Work instruction
Once you find the line with "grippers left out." in the listing below, set down exactly every line from it through the line with "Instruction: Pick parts", but no pictures.

Information provided
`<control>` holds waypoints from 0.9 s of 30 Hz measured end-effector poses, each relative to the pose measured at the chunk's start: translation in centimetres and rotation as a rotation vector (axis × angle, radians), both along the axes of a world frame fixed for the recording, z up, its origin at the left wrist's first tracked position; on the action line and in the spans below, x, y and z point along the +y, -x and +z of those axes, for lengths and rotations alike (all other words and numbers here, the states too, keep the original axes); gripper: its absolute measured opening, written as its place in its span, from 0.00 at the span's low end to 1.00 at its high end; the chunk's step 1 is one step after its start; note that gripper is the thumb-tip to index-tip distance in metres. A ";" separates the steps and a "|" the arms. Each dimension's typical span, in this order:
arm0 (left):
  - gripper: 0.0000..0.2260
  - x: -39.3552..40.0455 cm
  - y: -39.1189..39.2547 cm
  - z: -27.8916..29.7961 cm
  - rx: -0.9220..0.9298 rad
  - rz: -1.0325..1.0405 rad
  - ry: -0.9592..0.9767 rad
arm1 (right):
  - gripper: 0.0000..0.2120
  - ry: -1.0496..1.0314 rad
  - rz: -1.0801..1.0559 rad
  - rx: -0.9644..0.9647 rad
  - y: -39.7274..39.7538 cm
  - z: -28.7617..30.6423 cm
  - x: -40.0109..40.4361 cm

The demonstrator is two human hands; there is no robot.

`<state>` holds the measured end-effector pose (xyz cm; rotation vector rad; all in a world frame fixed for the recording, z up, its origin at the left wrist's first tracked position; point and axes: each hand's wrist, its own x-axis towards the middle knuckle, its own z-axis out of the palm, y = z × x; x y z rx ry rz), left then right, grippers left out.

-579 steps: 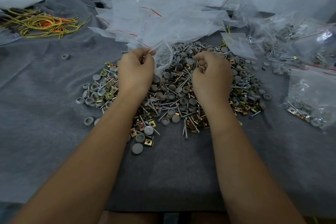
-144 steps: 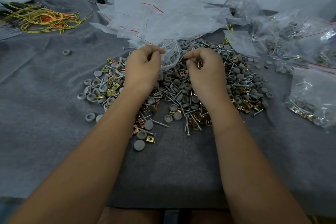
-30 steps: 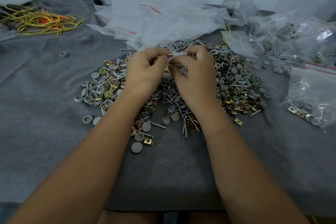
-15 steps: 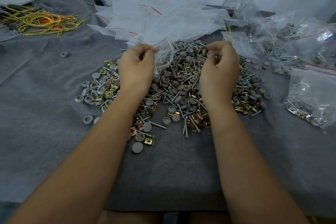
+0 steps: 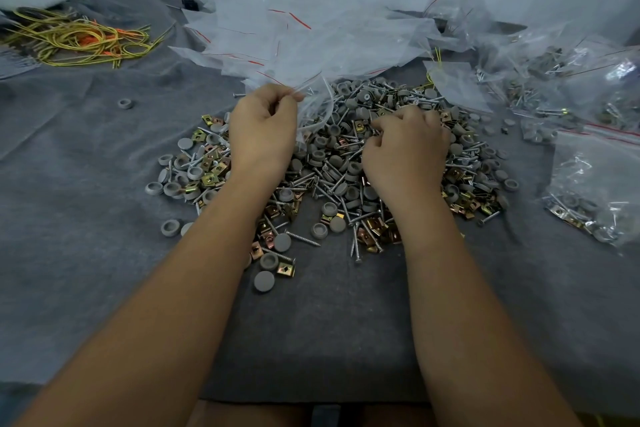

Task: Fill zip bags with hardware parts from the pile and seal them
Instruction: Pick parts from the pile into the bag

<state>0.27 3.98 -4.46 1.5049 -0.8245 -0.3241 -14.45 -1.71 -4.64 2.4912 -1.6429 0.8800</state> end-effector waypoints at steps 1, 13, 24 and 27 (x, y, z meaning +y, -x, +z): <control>0.11 0.0 0.0 0.0 0.000 0.001 0.000 | 0.14 -0.007 -0.012 0.010 0.1 0.0 -0.1; 0.13 0.0 0.0 0.0 -0.016 -0.019 0.008 | 0.08 -0.147 -0.014 -0.024 0.5 0.4 -0.3; 0.13 0.1 0.1 0.1 -0.016 -0.041 0.011 | 0.06 -0.131 0.050 -0.085 0.3 0.4 -0.7; 0.13 0.1 0.2 0.1 -0.011 -0.043 0.008 | 0.08 -0.087 0.082 -0.078 0.3 0.4 -0.6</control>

Your response
`<state>` holds the measured end-effector pose (xyz cm; rotation vector rad; all in a world frame fixed for the recording, z up, its origin at the left wrist's first tracked position; point and axes: each hand's wrist, its own x-axis towards the middle knuckle, its own z-axis out of the palm, y = z × x; x y z rx ry rz), left then right, grippers left out.

-579 steps: 
-144 steps: 
-30 steps: 
-15 steps: 
+0 steps: 

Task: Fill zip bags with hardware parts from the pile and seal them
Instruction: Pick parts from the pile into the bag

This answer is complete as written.